Мне показалось, будто весь зримый мир внезапно развалился на части. Солнце ранней осени попрежнему глядело мягко и ласково, но теперь уже это было то лживое сияние, которое с особенной жестокостью проливает свой свет на человеческие бедствия, ибо мы стояли перед лицом настоящего бедствия. Я был уверен в этом. Передо мной вдруг ожил древний образ из римской мифологии. Мне казалось, что в отдаленьи я слышу, как врата храма Януса, наглухо закрытые в течение шестнадцати лет, со зловещим скрипом повернулись на своих петлях. Теперь, когда они распахнулись, все, что только существует худшего, — все это стало возможным. И все усилия, затраченные на что-то лучшее, оказались тщетными.
Ценою миллионов, погибших в 1914—1918 годах, ценою всех страданий, которые собрала воедино и завещала нам Великая война, и всяких, какие только можно выдумать, мучительных размышлений человечество достигло результата чрезвычайно высокого нравственного значения — война оказалась под моральным запретом. О, конечно, как это всегда бывает со всякими моральными запретами, находились люди, которые подшучивали над этим новым «табу», другие даже издевались над ним, бесстыдно замахиваясь на него. Но все же оно стояло нерушимо, и никому не казалась безрассудной надежда на то, что годы могут только увеличить его силу и что чем дальше мы будем отходить от того времени, когда оно возникло впервые, тем большим мистическим уважением проникнутся к нему народы. Но под итальянскими бомбами оно разлетелось вдребезги.
Вы можете ответить мне, что и до этих бомб фашистские кликуши уже оплевывали это «табу» и прославляли войну. Это верно, и теперь надо признать, что это «преступление мыслью» целиком уже заключало в себе позднейшее «преступление делом». Но до бомб над Адуа можно еще было считать все эти разглагольствования просто воинственным ревом, предназначавшимся для того, чтобы взвинтить от природы невоинственный народ, бомбы рассеяли всю эту двусмыслицу.
После бомбардировки Адуа уж никто не мог затыкать уши или прикидываться, что он ничего не замечает. Все сошлось так, что это дело приобрело максимально громкий моральный отклик. После многих недель дипломатических переговоров и неоднократных попыток убедить Италию не осложнять дело, бросить свои откровенные военные приготовления ко вторжению и удовольствоваться весьма существенными концессиями в Абиссинии, обратились к Лиге наций. Делу тут же был дан официальный ход.

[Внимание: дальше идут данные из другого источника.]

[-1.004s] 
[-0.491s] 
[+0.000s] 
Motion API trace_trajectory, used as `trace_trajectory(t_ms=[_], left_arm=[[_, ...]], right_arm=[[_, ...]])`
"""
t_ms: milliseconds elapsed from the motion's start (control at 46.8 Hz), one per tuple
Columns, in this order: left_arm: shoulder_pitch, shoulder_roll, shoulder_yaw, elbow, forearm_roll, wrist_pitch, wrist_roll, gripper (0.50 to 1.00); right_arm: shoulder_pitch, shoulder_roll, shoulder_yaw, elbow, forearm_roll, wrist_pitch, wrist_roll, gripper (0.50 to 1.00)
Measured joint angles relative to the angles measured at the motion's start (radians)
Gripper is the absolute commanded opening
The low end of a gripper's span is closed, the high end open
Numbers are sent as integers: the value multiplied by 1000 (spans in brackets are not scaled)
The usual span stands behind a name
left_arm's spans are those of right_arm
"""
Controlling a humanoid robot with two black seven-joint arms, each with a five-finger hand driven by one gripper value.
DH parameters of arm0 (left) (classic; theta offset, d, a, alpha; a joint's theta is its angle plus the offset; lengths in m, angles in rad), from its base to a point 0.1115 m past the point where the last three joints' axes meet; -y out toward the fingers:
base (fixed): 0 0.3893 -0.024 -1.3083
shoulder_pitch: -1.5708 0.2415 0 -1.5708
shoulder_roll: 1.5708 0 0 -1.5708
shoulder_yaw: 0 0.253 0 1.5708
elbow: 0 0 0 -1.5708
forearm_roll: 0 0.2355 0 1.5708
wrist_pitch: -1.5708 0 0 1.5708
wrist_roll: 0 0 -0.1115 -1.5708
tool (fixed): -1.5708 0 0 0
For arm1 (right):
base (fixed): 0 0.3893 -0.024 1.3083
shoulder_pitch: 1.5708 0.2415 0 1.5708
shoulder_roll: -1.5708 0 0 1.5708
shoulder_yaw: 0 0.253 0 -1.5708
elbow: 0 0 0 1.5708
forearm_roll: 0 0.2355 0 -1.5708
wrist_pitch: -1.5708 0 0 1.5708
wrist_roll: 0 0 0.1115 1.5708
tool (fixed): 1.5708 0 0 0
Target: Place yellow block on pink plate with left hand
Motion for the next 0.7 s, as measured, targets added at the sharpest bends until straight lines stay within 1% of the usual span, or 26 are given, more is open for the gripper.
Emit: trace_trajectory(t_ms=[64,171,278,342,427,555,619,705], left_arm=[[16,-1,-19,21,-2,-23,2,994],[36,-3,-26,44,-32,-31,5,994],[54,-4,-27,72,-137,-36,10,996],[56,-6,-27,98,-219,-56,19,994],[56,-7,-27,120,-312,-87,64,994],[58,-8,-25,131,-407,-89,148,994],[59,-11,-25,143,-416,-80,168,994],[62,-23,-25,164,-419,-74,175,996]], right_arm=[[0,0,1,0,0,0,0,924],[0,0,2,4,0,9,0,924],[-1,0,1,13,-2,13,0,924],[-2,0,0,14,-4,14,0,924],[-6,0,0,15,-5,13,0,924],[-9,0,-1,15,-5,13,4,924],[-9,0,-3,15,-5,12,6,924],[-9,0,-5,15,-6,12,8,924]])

Были созданы комиссии — «комиссия пяти» и «комиссия тринадцати» — которые должны были тщательно обсудить вопрос и найти возможное и приемлемое для обеих сторон решение, которое вместе с тем избавило бы итальянское правительство от унизительной капитуляции перед лицом всеобщего осуждения. В то же время обе стороны — то есть, в сущности, Италия — получили торжественное предписание не совершать никаких действий, которые могли бы нарушить или хотя бы даже поколебать состояние мира до тех пор, пока дело будет находиться перед судом наций. Бомбы над Адуа бросили поистине варварский вызов этому требованию. Это было почти что то же самое, как если бы в зале суда один из тяжущихся выхватил револьвер и выпалил бы в своего противника под самым носом у судей. Верхом издевательства во всем этом было то, что когда-то именно сама Италия потребовала, чтобы Абиссиния была принята в Лигу наций, и ручалась за достоинство своего кандидата.
Но в моральных сферах того времени происходили поистине необыкновенные атмосферные явления, благодаря которым это дело вызвало исключительно громкий резонанс. Видные представители интеллектуальных и нравственных сил Великобритании — ее избранное меньшинство — по инициативе и под высоким руководством лорда Роберта Сесиля организовали огромное движение — массовый опрос по поводу наиболее важных вопросов мира.